→ **Work to be completed**: Pictures in the data below are not part of the copy; transcribe everything else exactly.

→ **Data provided**:
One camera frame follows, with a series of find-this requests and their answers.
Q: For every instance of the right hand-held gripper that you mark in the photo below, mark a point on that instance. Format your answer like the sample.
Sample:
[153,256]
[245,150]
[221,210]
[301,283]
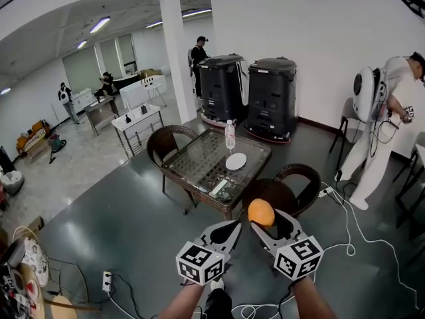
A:
[299,258]

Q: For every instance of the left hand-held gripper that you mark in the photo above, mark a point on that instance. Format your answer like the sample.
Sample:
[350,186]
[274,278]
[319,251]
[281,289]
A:
[199,264]

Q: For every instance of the brown egg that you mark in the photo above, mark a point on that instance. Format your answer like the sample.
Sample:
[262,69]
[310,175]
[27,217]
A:
[261,213]

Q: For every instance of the small white plate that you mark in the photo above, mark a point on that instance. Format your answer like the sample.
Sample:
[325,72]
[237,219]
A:
[236,161]

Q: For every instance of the person's right forearm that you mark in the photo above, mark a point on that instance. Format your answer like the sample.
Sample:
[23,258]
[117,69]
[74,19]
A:
[313,301]

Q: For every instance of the person's left forearm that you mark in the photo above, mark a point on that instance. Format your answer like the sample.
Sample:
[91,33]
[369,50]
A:
[182,302]

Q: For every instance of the brown wicker chair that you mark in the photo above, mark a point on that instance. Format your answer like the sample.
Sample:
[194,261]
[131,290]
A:
[299,184]

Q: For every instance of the white power strip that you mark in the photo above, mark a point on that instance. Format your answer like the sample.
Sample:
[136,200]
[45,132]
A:
[326,192]
[107,281]

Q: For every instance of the person's leg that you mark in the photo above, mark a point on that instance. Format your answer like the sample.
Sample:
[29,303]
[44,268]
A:
[217,304]

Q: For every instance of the wicker glass-top table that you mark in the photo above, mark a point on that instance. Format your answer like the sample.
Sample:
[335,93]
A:
[206,165]

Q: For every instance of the clear plastic water bottle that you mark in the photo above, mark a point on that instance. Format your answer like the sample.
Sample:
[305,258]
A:
[229,135]

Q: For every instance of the wicker chair back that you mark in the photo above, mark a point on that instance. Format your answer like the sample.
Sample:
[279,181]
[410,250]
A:
[166,145]

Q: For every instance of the black wheeled machine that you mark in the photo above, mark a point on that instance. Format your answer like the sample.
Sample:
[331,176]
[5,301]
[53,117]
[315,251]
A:
[272,98]
[220,88]

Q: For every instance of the grey chair with black legs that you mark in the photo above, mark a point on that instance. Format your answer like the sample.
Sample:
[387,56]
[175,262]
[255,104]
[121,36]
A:
[345,118]

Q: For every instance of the white work table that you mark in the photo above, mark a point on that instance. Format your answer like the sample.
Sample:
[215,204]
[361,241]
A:
[136,120]

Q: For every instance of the round wooden stool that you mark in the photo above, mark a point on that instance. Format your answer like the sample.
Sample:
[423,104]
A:
[63,307]

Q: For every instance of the steel work table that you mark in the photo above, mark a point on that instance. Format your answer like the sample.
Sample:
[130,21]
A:
[99,106]

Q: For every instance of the floor vacuum cleaner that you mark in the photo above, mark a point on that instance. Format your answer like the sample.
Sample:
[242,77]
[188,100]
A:
[56,145]

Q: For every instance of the white patterned bag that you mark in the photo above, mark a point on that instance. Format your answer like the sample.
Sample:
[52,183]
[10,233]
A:
[34,261]

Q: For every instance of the yellow sofa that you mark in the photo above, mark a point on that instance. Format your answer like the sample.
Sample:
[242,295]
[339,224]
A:
[31,138]

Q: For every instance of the white bean bag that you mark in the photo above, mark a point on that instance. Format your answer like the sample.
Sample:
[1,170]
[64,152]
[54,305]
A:
[11,181]

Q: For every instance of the ceiling tube light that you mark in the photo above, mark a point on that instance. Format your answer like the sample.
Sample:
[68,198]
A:
[81,44]
[99,24]
[196,12]

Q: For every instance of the black frame table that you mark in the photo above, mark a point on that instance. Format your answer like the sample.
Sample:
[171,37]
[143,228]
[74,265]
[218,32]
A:
[410,184]

→ **Solution**:
One camera frame follows, with a series of find-this requests and their answers.
Q: For every instance of the right hand-held gripper that you mark in the photo below, mark a point on that instance. Format your answer like the sample.
Sample:
[153,256]
[245,150]
[221,210]
[301,283]
A:
[299,258]

Q: For every instance of the left hand-held gripper that you mark in the photo above, mark a point on that instance. Format your answer like the sample.
Sample:
[350,186]
[274,278]
[319,251]
[281,289]
A:
[199,264]

Q: For every instance of the brown egg that you mark in the photo above, mark a point on that instance. Format your answer like the sample.
Sample:
[262,69]
[310,175]
[27,217]
A:
[261,213]

Q: For every instance of the small white plate that you mark in the photo above, mark a point on that instance. Format your answer like the sample.
Sample:
[325,72]
[237,219]
A:
[236,161]

Q: For every instance of the person's right forearm that you mark in the photo above, mark a point on that instance. Format your answer like the sample.
Sample:
[23,258]
[117,69]
[74,19]
A:
[313,301]

Q: For every instance of the person's left forearm that you mark in the photo above, mark a point on that instance. Format your answer like the sample.
Sample:
[91,33]
[369,50]
A:
[182,302]

Q: For every instance of the brown wicker chair that you mark in the photo above, mark a point on that instance. Format your answer like the sample.
Sample:
[194,261]
[131,290]
A:
[299,184]

Q: For every instance of the white power strip that you mark in the photo above, mark a point on that instance. Format your answer like the sample.
Sample:
[136,200]
[45,132]
A:
[326,192]
[107,281]

Q: For every instance of the person's leg that you mark in the photo above, mark a point on that instance. Format your answer like the sample.
Sample:
[29,303]
[44,268]
A:
[217,304]

Q: For every instance of the wicker glass-top table that you mark in the photo above, mark a point on that instance. Format your answer like the sample.
Sample:
[335,93]
A:
[206,165]

Q: For every instance of the clear plastic water bottle that you mark in the photo above, mark a point on that instance. Format your answer like the sample.
Sample:
[305,258]
A:
[229,135]

Q: For every instance of the wicker chair back that you mark in the photo above, mark a point on that instance. Format your answer like the sample.
Sample:
[279,181]
[410,250]
A:
[166,145]

Q: For every instance of the black wheeled machine that you mark in the photo above, mark a point on that instance. Format your answer like the sample.
Sample:
[331,176]
[5,301]
[53,117]
[315,251]
A:
[272,98]
[220,88]

Q: For every instance of the grey chair with black legs that you mark in the photo above, mark a point on that instance. Format your answer like the sample.
Sample:
[387,56]
[175,262]
[255,104]
[121,36]
A:
[345,118]

Q: For every instance of the white work table that you mark in the photo above, mark a point on that instance. Format your answer like the sample.
Sample:
[215,204]
[361,241]
A:
[136,120]

Q: For every instance of the round wooden stool that you mark in the photo above, mark a point on that instance. Format your answer like the sample.
Sample:
[423,104]
A:
[63,307]

Q: For every instance of the steel work table that you mark in the photo above, mark a point on that instance. Format your answer like the sample.
Sample:
[130,21]
A:
[99,106]

Q: For every instance of the floor vacuum cleaner that you mark in the photo above, mark a point on that instance. Format your answer like the sample.
Sample:
[242,77]
[188,100]
A:
[56,145]

Q: For every instance of the white patterned bag that you mark in the photo above, mark a point on that instance. Format your answer like the sample.
Sample:
[52,183]
[10,233]
A:
[34,261]

Q: For every instance of the yellow sofa that you mark in the photo above, mark a point on that instance. Format your answer like the sample.
Sample:
[242,295]
[339,224]
A:
[31,138]

Q: For every instance of the white bean bag that you mark in the photo above, mark a point on that instance. Format your answer like the sample.
Sample:
[1,170]
[64,152]
[54,305]
A:
[11,181]

Q: For every instance of the ceiling tube light that you mark in the photo above, mark a point on that instance. Format your answer like the sample.
Sample:
[68,198]
A:
[81,44]
[99,24]
[196,12]

Q: For every instance of the black frame table that you mark in the photo above, mark a point on that instance. Format your answer like the sample.
Sample:
[171,37]
[143,228]
[74,265]
[218,32]
A:
[410,184]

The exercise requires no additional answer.